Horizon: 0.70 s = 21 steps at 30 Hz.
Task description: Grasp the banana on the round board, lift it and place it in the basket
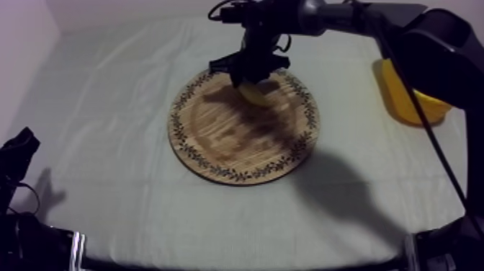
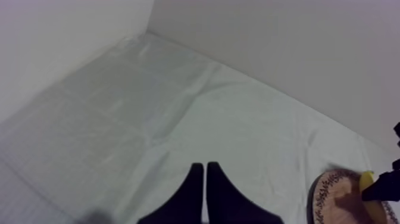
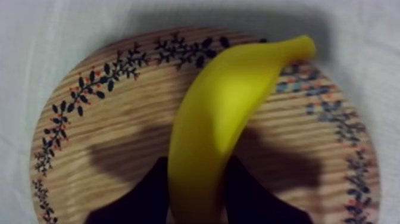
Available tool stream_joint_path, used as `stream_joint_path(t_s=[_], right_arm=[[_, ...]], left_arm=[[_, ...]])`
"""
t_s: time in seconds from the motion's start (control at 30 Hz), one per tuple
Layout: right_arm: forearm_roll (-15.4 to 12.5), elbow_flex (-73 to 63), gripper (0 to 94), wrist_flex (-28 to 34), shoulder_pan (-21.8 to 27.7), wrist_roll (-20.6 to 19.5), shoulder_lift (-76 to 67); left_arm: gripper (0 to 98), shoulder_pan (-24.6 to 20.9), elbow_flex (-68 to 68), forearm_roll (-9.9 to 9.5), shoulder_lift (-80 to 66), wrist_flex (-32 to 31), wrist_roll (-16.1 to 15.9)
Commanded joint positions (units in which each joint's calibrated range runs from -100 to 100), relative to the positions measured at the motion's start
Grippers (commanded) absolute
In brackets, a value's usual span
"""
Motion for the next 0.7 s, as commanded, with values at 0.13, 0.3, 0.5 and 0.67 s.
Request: stream_joint_path(t_s=[0.13,0.3,0.5,0.67], right_arm=[[0.7,13.2,17.6,-3.1,0.1,-0.5,-14.6],[0.6,20.0,18.1,-1.7,1.1,-0.1,-26.6],[-0.3,25.8,18.6,0.4,5.9,1.3,-40.2],[-0.5,29.5,19.1,1.4,12.3,2.9,-48.5]], left_arm=[[0.1,0.0,0.0,0.03,0.0,0.0,0.0],[0.1,0.0,0.0,0.03,0.0,0.0,0.0],[0.1,0.0,0.0,0.03,0.0,0.0,0.0],[0.1,0.0,0.0,0.03,0.0,0.0,0.0]])
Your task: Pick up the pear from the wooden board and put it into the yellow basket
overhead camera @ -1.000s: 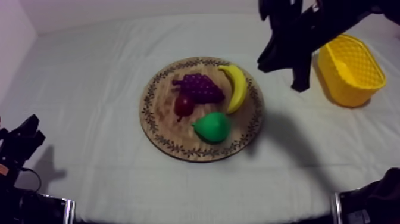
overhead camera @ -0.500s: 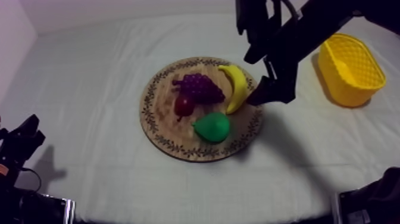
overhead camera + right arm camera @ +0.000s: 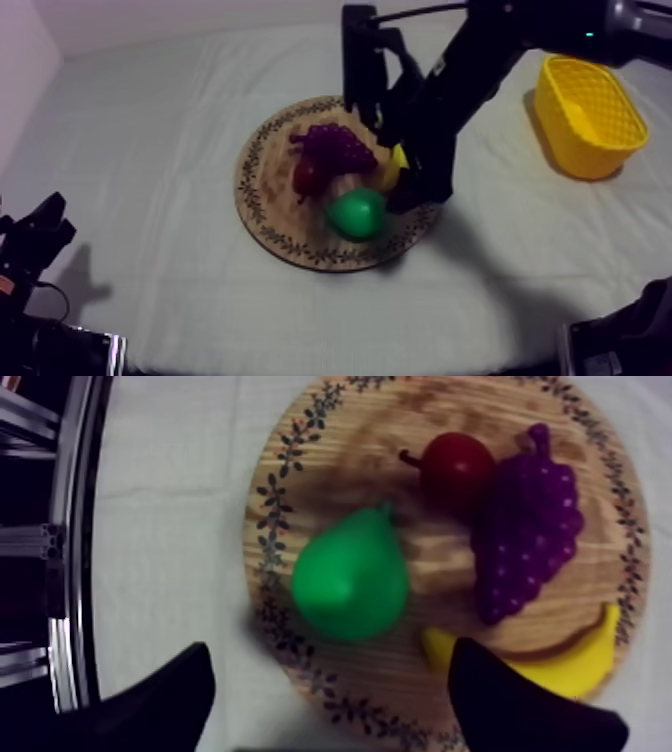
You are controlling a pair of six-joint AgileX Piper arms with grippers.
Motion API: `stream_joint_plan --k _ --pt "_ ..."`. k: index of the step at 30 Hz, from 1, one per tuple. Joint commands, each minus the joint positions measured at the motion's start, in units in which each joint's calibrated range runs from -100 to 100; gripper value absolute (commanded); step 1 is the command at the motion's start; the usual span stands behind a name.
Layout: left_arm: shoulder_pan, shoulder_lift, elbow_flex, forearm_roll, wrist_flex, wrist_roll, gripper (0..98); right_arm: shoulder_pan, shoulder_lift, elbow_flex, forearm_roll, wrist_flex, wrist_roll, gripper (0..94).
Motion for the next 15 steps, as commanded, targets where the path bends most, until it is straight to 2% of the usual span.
stream_joint_plan --k 1,15 --pt "0.00 -0.02 -0.05 -0.01 0.01 -0.01 0.1 -0.34 4.08 -1.28 -0.20 -0.34 -0.07 81.1" --pt "0.00 -0.02 -0.05 -0.01 0.01 -0.01 0.1 -2.07 19.58 -6.09 -0.81 -4.28 -0.06 77.6"
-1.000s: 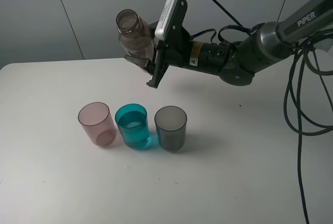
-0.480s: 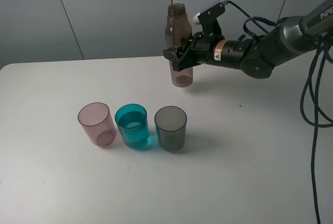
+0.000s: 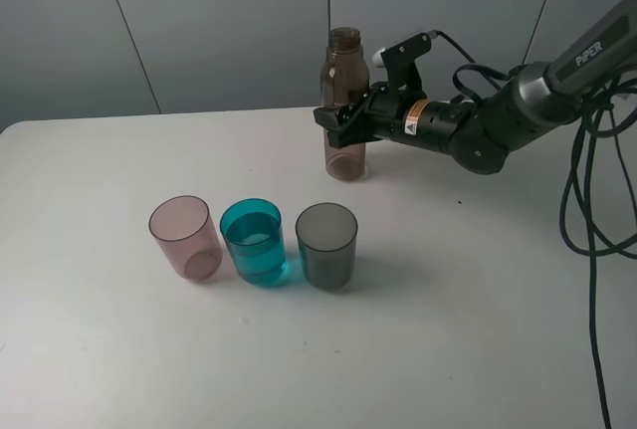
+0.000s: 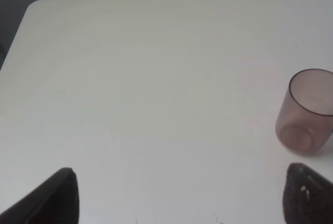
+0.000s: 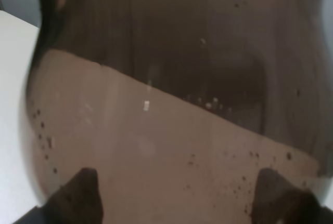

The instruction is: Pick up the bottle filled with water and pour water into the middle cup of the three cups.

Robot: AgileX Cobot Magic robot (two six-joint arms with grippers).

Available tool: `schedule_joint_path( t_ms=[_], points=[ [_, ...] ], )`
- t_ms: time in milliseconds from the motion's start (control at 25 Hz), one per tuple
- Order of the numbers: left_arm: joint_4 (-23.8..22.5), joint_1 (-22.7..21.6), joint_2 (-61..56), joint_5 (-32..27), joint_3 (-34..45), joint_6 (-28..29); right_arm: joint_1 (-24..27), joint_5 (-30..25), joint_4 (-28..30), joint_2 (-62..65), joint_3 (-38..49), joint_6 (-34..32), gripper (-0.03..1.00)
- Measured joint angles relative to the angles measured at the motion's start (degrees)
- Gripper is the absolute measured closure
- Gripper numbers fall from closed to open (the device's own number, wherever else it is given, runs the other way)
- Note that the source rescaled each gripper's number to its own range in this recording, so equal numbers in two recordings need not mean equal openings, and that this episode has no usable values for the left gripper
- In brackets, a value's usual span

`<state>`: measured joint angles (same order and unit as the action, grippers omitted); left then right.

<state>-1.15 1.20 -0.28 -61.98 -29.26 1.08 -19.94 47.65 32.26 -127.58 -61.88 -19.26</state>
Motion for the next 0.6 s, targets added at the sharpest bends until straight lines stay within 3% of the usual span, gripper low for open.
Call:
schedule_joint_path(
  t_ms=[400,440,600],
  points=[
    [0.0,0.0,0.0,0.0,0.0,0.0,-0.1,-0.16,-0.12,-0.12,0.0,0.0,0.91],
    [0.0,0.0,0.0,0.0,0.0,0.0,-0.1,-0.16,-0.12,-0.12,0.0,0.11,0.87],
    [0.0,0.0,0.0,0.0,0.0,0.0,-0.32,-0.29,-0.12,-0.12,0.0,-0.14,0.24]
  ],
)
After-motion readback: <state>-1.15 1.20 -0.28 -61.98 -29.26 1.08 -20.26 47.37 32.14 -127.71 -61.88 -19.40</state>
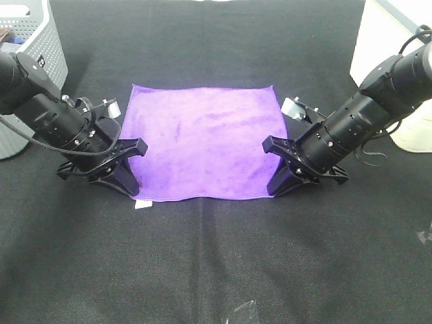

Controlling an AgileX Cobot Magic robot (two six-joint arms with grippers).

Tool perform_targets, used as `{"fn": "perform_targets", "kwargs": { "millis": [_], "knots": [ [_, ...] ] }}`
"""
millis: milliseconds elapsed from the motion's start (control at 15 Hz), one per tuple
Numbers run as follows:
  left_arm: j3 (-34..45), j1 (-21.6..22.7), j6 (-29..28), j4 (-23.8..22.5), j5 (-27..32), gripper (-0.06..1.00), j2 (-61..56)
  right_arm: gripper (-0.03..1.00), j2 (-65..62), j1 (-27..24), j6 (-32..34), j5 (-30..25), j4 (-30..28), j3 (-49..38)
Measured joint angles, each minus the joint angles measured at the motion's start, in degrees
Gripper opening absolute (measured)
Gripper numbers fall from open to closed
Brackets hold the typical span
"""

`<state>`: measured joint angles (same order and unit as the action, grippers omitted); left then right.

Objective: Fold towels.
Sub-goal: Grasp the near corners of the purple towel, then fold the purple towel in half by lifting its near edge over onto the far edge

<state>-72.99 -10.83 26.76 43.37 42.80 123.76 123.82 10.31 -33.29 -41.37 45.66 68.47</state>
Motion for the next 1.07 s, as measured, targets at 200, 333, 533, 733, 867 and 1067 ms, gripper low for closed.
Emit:
{"fn": "perform_targets", "kwargs": {
  "millis": [200, 333, 533, 733, 867, 1067],
  "knots": [
    [0.0, 0.0, 0.6, -0.1, -0.2, 0.0, 0.0, 0.0, 0.1, 0.1, 0.0, -0.1, -0.5, 0.0],
    [0.0, 0.0, 1.8, -0.5, 1.0, 0.0, 0.0, 0.0, -0.4, 0.1, 1.6, -0.3, -1.3, -0.1],
    [0.6, 0.0, 2.2, -1.3, 2.3, 0.0, 0.0, 0.0, -1.6, 0.2, 4.6, -3.6, -4.6, -0.5],
    [13.0, -0.4, 2.2, -0.9, -2.1, 0.0, -7.9, 0.0, -8.0, 0.6, 8.8, -9.6, -5.6, -5.3],
    [18.9, -0.5, 2.3, -0.8, -3.1, 0.0, -14.1, 0.0, -13.2, 0.6, 9.1, -10.7, -3.4, -11.3],
    [25.0, -0.7, 2.3, 0.2, -4.0, 0.0, -20.6, 0.0, -18.0, 0.7, 9.1, -11.4, -1.8, -17.9]
  ]
}}
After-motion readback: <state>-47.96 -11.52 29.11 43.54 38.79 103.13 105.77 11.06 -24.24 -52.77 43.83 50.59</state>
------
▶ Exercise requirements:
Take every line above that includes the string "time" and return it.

▶ Problem solution:
t_s: time in seconds from the motion's start (control at 30 Hz), one per tuple
- t_ms: time in milliseconds from the motion's start (control at 25 Hz), one per tuple

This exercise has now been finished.